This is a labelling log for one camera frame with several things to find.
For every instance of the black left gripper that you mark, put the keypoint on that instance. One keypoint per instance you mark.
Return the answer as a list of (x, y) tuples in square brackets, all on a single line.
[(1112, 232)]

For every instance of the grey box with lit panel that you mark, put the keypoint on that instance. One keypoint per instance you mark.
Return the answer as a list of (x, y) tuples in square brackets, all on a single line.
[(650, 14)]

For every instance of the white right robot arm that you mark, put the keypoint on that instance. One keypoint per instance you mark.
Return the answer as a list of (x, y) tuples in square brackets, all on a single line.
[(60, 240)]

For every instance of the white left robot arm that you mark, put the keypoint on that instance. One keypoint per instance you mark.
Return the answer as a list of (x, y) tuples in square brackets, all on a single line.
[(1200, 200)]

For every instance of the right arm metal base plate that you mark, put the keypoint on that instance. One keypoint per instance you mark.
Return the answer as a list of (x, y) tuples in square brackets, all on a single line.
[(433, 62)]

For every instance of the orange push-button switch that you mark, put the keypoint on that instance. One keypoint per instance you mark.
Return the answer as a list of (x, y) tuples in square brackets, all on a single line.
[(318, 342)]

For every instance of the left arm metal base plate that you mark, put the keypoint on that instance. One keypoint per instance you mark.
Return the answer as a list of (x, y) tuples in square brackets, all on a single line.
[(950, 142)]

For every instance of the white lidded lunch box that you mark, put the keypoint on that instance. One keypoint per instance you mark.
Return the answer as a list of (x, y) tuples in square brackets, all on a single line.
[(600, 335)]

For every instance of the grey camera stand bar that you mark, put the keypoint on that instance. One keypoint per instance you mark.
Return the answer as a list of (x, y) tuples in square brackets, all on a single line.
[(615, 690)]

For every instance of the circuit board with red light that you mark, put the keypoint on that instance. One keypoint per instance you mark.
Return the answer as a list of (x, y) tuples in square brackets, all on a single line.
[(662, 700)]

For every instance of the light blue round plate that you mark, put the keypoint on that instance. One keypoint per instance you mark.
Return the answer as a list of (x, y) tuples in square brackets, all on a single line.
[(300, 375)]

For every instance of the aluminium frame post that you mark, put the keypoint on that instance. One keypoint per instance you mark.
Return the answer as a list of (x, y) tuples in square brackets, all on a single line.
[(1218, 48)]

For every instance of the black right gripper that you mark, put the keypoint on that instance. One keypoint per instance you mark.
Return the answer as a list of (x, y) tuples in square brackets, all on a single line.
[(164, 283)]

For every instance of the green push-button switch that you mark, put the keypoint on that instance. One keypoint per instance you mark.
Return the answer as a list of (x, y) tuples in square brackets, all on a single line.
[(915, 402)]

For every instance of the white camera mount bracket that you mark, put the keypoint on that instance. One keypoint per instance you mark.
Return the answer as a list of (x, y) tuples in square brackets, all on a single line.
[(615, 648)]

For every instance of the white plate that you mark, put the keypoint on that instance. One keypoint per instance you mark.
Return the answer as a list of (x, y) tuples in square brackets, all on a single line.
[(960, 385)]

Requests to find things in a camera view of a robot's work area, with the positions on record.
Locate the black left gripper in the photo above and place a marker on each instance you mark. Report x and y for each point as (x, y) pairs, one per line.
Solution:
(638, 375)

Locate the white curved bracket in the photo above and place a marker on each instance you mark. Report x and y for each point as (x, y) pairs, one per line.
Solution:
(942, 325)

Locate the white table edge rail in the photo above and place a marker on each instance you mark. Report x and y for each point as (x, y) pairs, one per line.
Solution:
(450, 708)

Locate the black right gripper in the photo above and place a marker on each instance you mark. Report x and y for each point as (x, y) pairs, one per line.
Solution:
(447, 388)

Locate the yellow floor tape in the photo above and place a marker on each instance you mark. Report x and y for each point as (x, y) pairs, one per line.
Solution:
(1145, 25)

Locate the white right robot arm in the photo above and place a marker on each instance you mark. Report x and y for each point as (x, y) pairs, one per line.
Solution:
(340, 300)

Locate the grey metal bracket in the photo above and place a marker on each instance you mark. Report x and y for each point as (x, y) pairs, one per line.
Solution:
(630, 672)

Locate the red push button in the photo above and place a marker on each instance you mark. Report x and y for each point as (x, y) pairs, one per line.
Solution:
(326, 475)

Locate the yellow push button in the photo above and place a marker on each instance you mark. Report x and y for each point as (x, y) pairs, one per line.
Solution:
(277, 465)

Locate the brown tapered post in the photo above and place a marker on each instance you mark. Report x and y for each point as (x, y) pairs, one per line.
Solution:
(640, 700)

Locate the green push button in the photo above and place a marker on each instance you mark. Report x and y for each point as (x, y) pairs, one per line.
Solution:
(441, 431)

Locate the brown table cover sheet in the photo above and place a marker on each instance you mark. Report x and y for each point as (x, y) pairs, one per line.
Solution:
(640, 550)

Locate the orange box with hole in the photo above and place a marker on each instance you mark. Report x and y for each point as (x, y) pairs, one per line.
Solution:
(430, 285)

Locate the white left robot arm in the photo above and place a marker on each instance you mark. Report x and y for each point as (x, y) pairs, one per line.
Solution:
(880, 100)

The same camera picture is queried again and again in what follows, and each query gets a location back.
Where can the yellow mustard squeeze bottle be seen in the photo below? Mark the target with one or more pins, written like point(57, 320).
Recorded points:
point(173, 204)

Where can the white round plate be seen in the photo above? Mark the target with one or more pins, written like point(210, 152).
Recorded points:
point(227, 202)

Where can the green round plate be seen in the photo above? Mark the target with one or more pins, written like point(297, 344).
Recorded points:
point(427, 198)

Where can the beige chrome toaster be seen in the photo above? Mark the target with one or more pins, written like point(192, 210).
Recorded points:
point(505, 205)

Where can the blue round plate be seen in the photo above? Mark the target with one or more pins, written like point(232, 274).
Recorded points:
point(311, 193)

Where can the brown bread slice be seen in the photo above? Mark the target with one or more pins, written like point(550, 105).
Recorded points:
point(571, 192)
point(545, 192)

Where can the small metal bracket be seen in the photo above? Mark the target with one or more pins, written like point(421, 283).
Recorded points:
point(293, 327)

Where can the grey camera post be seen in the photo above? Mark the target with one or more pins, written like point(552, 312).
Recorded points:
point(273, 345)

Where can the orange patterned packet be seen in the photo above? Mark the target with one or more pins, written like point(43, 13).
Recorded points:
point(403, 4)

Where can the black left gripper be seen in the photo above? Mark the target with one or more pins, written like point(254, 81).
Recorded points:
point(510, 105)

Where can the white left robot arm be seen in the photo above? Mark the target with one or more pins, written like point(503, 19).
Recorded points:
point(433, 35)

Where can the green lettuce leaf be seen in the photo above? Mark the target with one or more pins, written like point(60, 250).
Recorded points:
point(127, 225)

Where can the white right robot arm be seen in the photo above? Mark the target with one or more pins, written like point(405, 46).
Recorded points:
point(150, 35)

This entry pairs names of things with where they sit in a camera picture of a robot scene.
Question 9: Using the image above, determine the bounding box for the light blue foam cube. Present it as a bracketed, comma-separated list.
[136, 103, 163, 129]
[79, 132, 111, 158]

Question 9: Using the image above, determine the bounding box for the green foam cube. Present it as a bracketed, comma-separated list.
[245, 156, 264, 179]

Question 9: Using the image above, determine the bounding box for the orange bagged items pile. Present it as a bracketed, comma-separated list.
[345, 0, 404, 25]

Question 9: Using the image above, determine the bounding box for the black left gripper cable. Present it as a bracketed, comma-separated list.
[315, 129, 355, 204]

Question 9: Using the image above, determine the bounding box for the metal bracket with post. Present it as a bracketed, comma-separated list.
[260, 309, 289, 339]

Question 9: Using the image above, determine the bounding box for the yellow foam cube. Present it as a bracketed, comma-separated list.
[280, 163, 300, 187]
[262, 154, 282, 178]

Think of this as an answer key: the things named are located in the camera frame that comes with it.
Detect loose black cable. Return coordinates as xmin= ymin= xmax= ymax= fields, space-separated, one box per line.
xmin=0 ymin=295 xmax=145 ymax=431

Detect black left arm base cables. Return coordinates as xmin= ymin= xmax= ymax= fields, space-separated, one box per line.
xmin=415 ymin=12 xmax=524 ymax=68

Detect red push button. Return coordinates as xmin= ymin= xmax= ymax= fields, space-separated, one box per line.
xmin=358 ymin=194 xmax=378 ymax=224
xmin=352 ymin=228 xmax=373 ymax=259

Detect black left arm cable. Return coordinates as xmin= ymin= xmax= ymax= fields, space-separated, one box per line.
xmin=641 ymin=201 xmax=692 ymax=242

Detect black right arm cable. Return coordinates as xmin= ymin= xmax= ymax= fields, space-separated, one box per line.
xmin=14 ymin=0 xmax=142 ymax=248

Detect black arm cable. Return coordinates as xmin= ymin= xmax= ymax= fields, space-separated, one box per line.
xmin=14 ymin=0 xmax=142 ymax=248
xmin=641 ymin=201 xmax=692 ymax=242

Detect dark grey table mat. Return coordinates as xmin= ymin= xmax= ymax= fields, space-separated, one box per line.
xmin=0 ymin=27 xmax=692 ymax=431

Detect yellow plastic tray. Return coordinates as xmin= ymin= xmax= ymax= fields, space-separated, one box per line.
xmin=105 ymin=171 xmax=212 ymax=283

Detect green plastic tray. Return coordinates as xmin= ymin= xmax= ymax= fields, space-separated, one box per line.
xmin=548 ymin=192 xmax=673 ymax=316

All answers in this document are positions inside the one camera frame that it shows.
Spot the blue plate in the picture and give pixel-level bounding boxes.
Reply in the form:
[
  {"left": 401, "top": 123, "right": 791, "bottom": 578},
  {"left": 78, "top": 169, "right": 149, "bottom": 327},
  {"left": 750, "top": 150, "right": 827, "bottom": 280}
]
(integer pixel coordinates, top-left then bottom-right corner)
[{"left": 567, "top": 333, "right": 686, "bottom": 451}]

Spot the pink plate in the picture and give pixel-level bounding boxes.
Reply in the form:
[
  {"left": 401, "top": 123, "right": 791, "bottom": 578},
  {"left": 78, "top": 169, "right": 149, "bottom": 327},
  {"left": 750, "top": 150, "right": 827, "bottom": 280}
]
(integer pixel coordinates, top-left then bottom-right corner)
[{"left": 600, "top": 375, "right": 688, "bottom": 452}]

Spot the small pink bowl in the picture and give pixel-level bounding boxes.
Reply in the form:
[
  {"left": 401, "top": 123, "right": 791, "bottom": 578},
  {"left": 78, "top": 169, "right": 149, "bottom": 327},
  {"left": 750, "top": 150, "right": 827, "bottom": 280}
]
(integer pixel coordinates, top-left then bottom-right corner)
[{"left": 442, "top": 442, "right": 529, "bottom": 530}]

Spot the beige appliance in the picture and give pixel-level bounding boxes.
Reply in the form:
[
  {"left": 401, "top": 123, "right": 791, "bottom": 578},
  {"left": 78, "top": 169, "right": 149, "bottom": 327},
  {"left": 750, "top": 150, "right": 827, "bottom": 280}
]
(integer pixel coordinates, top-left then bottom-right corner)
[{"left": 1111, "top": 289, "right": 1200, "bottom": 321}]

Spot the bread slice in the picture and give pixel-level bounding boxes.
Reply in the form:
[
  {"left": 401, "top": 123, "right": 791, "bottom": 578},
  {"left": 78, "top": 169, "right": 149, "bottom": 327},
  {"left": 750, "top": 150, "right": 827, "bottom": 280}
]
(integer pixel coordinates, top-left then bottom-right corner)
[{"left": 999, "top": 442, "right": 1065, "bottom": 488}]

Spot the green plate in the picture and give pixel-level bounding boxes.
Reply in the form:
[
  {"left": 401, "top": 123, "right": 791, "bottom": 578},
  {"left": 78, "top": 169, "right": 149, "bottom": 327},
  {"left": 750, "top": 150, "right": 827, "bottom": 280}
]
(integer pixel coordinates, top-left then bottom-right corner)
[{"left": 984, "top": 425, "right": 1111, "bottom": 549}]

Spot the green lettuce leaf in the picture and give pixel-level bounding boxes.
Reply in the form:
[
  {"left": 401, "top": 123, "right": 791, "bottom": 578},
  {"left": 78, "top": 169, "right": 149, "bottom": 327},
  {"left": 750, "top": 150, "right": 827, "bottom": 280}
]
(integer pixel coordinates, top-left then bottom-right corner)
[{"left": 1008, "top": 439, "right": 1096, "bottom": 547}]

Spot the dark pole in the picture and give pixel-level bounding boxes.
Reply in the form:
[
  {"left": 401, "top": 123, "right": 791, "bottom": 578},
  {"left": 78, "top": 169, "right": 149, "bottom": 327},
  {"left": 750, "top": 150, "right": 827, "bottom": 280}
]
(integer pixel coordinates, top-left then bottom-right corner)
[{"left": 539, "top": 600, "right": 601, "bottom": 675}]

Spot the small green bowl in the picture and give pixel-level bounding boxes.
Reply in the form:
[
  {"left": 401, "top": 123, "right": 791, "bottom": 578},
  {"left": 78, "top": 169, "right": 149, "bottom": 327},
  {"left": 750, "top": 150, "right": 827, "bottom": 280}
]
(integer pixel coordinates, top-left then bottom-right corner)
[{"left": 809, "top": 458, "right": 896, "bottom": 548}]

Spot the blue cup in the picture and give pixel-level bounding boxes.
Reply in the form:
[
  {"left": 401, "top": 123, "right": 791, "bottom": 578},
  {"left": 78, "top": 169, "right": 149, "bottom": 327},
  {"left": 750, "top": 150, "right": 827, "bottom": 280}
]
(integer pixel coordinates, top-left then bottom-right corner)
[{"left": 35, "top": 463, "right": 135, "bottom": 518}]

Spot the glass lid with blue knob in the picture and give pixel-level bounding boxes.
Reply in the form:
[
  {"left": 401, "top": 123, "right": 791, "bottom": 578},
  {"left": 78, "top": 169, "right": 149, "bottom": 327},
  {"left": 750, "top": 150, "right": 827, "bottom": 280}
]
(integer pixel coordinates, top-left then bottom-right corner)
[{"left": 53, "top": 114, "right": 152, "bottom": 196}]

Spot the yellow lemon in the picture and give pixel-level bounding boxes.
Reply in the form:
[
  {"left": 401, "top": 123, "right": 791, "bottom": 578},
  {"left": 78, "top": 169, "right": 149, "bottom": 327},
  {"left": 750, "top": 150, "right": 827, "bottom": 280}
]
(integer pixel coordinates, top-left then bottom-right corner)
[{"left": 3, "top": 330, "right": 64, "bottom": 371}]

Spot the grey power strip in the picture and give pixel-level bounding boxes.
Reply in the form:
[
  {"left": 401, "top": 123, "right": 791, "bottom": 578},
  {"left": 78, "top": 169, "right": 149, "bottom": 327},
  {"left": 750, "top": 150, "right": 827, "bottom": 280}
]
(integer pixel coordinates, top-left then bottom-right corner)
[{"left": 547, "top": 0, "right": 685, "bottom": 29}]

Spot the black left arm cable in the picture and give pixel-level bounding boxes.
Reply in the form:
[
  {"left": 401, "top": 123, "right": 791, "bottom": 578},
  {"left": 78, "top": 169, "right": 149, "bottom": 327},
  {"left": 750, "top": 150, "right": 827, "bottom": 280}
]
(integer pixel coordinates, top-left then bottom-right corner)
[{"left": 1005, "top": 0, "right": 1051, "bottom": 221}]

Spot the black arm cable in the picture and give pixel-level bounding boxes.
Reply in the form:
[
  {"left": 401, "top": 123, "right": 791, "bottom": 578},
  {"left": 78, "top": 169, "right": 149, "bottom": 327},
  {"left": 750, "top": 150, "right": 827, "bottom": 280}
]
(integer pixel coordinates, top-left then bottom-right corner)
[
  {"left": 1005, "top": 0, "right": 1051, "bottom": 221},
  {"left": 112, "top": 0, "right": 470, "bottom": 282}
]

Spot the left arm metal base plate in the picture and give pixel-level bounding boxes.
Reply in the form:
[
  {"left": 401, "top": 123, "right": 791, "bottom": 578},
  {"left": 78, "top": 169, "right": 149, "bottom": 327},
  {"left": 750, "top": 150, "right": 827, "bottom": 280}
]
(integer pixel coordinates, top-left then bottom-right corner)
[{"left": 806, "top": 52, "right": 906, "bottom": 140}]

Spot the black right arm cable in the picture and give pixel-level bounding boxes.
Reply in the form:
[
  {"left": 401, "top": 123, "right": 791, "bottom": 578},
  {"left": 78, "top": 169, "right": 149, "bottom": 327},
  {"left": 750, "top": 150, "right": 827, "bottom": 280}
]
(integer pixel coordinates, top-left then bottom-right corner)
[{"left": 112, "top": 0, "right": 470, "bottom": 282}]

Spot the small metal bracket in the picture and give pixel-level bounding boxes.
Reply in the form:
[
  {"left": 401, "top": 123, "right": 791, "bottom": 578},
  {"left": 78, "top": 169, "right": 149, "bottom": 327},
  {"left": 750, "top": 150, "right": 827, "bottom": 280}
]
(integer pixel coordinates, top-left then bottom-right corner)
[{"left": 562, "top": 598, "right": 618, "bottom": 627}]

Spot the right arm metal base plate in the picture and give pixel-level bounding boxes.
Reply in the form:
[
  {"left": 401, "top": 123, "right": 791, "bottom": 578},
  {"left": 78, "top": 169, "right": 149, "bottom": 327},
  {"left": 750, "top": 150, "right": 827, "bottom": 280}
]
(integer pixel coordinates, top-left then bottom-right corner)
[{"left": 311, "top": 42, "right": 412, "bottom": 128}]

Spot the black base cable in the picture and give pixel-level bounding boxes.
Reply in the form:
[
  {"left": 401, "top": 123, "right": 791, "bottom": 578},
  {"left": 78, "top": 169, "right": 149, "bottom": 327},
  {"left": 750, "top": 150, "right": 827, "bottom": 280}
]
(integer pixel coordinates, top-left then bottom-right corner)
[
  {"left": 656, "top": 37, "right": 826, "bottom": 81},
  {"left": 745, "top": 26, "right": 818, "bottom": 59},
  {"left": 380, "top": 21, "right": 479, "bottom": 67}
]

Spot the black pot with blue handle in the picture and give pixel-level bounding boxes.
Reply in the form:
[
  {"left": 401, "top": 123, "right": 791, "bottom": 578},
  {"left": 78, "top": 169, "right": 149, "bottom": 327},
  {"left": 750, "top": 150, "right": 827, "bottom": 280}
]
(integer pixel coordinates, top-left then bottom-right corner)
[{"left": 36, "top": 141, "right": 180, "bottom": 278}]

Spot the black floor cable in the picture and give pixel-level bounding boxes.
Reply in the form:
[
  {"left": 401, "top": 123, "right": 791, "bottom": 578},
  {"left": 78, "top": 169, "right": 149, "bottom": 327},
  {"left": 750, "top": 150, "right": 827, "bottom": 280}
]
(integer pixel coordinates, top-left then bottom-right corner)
════
**Work to be completed**
Show the lines of the data that hold the word "small".

**Solved exercise**
Where can the small metal bracket be seen in the photo above? Mark the target with one or more pins, written like point(421, 283).
Spot the small pink bowl in the picture and give pixel-level bounding boxes.
Spot the small green bowl in the picture and give pixel-level bounding boxes.
Spot the small metal bracket in the picture and give pixel-level bounding boxes.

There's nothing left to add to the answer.